I want people to understand what they are using, so this blog is a dump of all the things I have learned while using these tools.
AI Models
These are LLMs, that just provide the statistically most probable next token in a non-deterministic way. They are very good at generating text and based on its capability, their world knowledge and reasoning ability can vary. It's important to know which model to use based on the complexity of the task and the amount of context you need to provide. There are three tiers of models:
- Fine
- Good
- Best
Fine Models
These are the models that are good for conversational tasks, where you don't need a lot of context and the task is not very complex. They are also good for tasks that require creativity, such as writing a story or a poem. Examples of fine models are:
- GPT mini/nano models
- Haiku models
Good Models
These are the models that are good for tasks that requires some level of context and reasoning ability. They are suffiecient for any byte sized task with a little bit of research and reasoning. These are the default models to which i give well-scoped tasks with proper context so they can reason and provide a good answer. Examples of good models are:
- GPT 5.5
- Sonnet Models
- Gemini Flash Models
Best Models
These are the models that are good for the most complex tasks that require a high level of context and reasoning ability. They are typically more expensive to use but provide the best results for challenging tasks. Examples of best models are:
- GPT 5.5
- Opus Models
- Gemini Pro Models
The usage of these models depends on the task at hand and the amount of context you need to provide. But these models are not the only determinant of the quality of the output, how do you use these models greatly depends which I'll talk about in later sections.
Providers
As a consumer, providers only matters for economic purpose. I would say the only deterministic factor in choosing a provider is the flexibility. Let's say i want to use an AI tool that requires me to submit an api key, if i go to open ai to use gpt models, its fine. but i want to try claude models, then i have to setup billing for anthropic and pay separately. Similarly in that case, I can use something like openrouter, where i have to setup billing once and use any model that i want. If there is a new model released, it'll be available in open router. But openrouter is pay as you go which means you have to pay for every token you use. On the other hand, each ai model company provide a subsidized subscription plan, where for a certain amount of money, you get a certain token usage ( which is usually a better deal ). the value props for these stuff changes so fast, but currently codex 20$ plan is the best deal.
Agents & Tools
The concept of Agents are fairly new, previously the availability of tools were sent to the models by inserting to its context and the models chose how to use them. But now with agents, you can define the behaviour of these models and how they should use the tools. This is a game changer because now you can have more control over the output of the models and how they interact with the tools. For example, you can define an agent that uses a search tool to find information on the internet and then uses that information to answer a question. This allows for more complex tasks to be performed by the models and also allows for more creativity in how the models can be used. So, well defined agents can greatly boose the output quality of models and the use of models can matter less and less if we have good agents. It also shifts the quality towards deterministic output, which is a good thing for most use cases. As for tools, initially mcp had a great hype. the concept of allowing llms to have access to tools was a game changer, but the implementation was not great. The setup was hard and having to run a separate server was not so good experience. MCP is dying down to some extent, but Skills are on rise.
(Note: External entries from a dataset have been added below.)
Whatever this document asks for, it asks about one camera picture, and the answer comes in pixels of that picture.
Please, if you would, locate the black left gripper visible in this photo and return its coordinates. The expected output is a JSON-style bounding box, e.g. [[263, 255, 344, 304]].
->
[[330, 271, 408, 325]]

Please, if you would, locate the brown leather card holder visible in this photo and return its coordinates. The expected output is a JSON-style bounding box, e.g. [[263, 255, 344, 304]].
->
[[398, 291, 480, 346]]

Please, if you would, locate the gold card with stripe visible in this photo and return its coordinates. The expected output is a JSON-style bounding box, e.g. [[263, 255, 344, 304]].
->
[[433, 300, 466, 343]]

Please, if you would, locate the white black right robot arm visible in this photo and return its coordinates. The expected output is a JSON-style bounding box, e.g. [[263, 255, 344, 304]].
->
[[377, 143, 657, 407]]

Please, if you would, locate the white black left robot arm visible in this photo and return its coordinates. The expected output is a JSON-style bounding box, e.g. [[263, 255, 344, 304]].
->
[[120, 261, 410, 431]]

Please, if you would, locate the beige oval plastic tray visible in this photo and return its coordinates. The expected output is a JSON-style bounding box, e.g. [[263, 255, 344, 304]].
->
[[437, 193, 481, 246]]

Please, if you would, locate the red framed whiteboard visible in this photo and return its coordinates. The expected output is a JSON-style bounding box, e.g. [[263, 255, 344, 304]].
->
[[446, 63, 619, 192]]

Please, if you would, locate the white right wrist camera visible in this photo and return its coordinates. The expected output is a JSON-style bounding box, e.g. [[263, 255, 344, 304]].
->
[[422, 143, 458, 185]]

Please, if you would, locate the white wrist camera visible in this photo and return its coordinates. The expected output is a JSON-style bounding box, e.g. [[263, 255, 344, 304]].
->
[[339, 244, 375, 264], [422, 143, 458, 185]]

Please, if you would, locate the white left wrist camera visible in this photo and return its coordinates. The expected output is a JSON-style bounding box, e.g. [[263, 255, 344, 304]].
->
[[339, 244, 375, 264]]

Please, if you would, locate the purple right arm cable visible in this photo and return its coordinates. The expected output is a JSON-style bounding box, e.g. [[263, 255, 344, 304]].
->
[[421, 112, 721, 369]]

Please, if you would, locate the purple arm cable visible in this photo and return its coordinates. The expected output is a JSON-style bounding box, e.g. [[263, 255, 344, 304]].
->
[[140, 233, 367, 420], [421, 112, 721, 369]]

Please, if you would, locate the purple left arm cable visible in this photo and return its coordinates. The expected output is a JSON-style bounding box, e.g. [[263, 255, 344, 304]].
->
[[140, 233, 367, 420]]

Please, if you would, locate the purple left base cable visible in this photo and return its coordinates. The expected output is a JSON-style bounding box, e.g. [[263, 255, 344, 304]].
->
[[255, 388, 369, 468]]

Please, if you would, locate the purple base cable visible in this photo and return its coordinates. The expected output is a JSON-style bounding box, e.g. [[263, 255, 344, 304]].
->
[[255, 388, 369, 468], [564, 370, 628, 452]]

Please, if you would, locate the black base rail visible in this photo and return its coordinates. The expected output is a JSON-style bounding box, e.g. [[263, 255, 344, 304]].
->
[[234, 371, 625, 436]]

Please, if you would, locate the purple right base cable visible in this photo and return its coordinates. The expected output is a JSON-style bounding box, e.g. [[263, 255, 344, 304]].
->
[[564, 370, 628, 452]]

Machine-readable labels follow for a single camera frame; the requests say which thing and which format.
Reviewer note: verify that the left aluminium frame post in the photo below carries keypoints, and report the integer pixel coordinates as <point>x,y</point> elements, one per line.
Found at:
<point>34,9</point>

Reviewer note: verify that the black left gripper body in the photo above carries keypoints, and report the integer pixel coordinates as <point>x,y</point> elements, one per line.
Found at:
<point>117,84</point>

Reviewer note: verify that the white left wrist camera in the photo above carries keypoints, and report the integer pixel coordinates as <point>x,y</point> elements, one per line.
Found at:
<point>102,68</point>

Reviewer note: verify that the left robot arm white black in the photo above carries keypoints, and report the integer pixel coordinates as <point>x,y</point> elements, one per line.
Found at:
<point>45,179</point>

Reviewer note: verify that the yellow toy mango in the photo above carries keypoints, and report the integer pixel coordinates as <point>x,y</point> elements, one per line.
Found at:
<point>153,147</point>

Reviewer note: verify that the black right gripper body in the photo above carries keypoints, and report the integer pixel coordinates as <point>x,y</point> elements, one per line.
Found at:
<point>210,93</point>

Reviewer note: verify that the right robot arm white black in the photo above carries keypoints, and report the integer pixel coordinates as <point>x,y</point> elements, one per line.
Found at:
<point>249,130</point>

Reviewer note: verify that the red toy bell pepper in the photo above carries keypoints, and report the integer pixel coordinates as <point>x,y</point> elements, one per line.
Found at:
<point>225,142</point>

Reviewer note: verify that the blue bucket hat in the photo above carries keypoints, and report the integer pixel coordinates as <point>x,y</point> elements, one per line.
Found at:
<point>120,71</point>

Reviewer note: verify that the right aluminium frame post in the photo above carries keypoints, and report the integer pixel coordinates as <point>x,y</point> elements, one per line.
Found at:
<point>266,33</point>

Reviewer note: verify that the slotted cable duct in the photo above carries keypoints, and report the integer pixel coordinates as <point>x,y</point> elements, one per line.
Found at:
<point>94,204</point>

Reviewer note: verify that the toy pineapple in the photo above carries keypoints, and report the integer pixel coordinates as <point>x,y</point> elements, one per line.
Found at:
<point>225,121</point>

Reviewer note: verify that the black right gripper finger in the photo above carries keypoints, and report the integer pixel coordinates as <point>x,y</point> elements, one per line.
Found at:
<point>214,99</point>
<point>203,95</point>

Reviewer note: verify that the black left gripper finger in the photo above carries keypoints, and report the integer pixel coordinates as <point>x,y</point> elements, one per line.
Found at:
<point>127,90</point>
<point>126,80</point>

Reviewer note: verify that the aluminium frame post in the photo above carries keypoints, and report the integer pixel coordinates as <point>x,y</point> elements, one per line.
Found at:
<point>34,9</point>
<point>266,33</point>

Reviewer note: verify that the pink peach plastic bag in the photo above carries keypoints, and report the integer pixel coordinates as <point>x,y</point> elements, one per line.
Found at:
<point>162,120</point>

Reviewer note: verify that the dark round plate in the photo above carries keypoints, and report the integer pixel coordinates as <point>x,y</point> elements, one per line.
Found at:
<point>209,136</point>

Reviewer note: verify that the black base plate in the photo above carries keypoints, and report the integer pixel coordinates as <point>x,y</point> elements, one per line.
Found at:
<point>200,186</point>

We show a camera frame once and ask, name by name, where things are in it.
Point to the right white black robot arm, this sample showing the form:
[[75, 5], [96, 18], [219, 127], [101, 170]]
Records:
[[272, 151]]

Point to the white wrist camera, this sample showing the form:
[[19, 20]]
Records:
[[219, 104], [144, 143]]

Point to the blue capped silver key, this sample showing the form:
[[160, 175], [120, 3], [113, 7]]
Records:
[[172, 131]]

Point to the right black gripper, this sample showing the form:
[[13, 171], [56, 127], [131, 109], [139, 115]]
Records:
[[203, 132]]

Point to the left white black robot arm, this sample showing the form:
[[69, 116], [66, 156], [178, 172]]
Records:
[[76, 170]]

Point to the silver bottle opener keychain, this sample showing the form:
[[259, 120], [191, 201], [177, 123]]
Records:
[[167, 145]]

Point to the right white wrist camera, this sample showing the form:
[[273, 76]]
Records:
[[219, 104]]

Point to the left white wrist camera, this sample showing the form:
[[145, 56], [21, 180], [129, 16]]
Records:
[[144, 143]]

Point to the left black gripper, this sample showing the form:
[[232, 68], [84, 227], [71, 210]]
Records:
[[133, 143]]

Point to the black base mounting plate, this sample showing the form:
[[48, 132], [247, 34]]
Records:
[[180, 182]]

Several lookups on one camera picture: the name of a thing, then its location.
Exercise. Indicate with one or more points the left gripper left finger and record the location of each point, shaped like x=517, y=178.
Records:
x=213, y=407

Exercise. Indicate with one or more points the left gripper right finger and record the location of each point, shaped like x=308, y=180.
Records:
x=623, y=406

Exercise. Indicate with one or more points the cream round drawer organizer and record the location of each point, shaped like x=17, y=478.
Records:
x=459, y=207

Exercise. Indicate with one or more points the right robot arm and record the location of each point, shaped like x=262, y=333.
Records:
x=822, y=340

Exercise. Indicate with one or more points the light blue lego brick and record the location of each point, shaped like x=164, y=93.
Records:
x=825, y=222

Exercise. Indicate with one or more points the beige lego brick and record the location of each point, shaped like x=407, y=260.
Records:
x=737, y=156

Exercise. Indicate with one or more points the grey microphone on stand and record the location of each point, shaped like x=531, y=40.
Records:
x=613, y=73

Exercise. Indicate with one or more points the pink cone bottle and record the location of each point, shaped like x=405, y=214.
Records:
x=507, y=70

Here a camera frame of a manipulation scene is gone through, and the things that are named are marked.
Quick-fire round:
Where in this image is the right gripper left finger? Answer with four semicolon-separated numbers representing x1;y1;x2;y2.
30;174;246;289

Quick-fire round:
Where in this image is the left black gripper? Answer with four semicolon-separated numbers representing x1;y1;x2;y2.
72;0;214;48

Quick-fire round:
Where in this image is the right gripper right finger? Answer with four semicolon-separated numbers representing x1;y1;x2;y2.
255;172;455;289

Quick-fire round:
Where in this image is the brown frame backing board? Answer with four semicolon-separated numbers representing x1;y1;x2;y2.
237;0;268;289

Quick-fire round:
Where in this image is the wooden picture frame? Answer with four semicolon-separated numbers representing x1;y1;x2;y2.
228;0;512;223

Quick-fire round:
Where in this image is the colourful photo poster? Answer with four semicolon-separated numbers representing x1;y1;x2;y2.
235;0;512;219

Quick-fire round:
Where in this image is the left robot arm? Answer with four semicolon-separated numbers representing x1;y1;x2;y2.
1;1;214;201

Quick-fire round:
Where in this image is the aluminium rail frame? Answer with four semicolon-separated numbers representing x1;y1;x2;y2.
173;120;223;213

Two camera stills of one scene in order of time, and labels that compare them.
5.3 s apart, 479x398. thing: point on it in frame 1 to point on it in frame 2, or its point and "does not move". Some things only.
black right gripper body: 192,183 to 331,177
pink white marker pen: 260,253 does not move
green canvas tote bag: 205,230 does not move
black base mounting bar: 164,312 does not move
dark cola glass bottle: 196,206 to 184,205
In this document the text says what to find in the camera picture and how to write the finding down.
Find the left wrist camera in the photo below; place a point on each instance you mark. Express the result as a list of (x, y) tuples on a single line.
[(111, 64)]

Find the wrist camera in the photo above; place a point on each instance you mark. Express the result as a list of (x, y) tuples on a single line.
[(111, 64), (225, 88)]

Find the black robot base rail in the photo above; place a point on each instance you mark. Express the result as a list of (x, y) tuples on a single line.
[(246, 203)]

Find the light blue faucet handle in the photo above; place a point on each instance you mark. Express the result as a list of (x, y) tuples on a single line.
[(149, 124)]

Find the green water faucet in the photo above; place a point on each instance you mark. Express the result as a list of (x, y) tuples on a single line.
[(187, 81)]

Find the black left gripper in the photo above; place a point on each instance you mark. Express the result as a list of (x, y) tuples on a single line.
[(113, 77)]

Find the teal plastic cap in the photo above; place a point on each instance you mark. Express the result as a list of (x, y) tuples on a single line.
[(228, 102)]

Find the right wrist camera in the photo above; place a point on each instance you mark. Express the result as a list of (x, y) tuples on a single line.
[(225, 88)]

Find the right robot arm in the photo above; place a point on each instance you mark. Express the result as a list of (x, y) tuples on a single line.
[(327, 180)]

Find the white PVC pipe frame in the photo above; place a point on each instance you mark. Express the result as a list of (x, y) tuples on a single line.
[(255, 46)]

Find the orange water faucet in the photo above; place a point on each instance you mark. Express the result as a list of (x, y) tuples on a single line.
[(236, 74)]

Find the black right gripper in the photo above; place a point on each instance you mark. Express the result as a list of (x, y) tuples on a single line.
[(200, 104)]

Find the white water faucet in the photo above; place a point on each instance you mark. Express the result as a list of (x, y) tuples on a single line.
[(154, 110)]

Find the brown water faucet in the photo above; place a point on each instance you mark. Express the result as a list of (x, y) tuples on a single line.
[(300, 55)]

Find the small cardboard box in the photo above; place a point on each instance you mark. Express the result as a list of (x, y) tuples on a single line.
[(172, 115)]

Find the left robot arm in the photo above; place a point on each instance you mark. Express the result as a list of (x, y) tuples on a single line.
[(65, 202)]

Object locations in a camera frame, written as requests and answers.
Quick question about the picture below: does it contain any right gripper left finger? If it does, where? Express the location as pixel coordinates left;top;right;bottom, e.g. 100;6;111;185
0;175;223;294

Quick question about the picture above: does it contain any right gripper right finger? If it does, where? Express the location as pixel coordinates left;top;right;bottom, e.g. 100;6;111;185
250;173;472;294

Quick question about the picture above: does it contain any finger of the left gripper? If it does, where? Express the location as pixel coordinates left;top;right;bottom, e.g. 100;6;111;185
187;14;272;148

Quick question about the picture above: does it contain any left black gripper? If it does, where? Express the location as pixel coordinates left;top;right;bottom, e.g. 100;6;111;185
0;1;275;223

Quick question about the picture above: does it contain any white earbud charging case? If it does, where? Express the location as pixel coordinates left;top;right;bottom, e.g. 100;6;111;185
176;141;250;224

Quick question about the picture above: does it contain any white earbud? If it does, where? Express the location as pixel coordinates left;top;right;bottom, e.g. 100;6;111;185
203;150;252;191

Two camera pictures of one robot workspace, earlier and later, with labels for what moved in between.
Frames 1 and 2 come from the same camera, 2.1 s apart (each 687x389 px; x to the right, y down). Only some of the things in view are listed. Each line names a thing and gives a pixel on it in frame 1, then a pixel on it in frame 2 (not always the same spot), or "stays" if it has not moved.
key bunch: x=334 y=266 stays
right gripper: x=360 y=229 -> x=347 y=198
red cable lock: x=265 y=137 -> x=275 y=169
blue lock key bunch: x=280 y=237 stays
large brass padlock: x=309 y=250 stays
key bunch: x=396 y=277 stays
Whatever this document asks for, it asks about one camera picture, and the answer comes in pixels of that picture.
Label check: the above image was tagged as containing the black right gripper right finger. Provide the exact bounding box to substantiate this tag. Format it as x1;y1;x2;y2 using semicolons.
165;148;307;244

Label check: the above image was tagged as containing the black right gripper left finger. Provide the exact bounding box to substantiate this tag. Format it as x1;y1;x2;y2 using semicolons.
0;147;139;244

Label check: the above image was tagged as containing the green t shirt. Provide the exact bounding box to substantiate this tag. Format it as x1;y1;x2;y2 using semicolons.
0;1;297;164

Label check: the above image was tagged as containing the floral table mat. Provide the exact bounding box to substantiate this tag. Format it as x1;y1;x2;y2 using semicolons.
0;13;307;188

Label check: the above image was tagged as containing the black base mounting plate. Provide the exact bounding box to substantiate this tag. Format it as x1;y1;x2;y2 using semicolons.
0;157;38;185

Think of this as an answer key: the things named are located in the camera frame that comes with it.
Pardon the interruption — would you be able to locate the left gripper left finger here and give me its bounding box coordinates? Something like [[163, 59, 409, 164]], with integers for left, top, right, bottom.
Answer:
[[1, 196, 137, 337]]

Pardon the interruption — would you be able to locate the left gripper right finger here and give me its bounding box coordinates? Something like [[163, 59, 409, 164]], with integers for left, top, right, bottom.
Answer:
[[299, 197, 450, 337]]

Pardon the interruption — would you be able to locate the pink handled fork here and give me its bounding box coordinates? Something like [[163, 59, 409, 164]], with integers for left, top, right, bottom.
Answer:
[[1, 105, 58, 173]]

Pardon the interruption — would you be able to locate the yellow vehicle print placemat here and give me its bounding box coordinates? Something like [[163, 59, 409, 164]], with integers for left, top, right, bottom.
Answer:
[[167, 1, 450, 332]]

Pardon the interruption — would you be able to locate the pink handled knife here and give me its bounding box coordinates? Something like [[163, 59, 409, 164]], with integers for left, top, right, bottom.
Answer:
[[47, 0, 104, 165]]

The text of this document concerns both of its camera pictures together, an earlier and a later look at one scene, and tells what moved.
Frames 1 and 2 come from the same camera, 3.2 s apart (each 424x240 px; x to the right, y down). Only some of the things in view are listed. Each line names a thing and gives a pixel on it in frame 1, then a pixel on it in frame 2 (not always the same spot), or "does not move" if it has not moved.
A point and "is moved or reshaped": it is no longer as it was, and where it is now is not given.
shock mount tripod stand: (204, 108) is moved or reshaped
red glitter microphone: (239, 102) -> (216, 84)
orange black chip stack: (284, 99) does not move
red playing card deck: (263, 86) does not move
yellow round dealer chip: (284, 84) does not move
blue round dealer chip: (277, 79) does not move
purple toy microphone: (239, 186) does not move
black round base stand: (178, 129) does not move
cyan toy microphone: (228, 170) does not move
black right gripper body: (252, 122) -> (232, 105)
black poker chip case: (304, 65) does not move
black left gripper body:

They can be defined as reusable prompts that can be used by agents to perform specific tasks.
User Interface
This is the most interesting space for me, as this greatly affects how well I can control the models and how well I can use the tools. A good user interface can make it easier to use the models and tools, while a bad user interface can make it harder to use them. For example, if I'm using a tool that requires me to input a lot of information, a good user interface can make it easier for me to input that information, while a bad user interface can make it harder for me to input that information. Similarly, if I'm using a model that requires me to provide a lot of context, a good user interface can make it easier for me to provide that context, while a bad user interface can make it harder for me to provide that context. So, the user interface is an important factor in how well I can use the models and tools, and it's something that I pay a lot of attention to when I'm using these tools. initiallly there was in build interface like github copilot and cursor, but claude code broke that stigma to be a cli tool. But now since there is limited usability of cli, people are coming around to gui/desktop apps to run agents.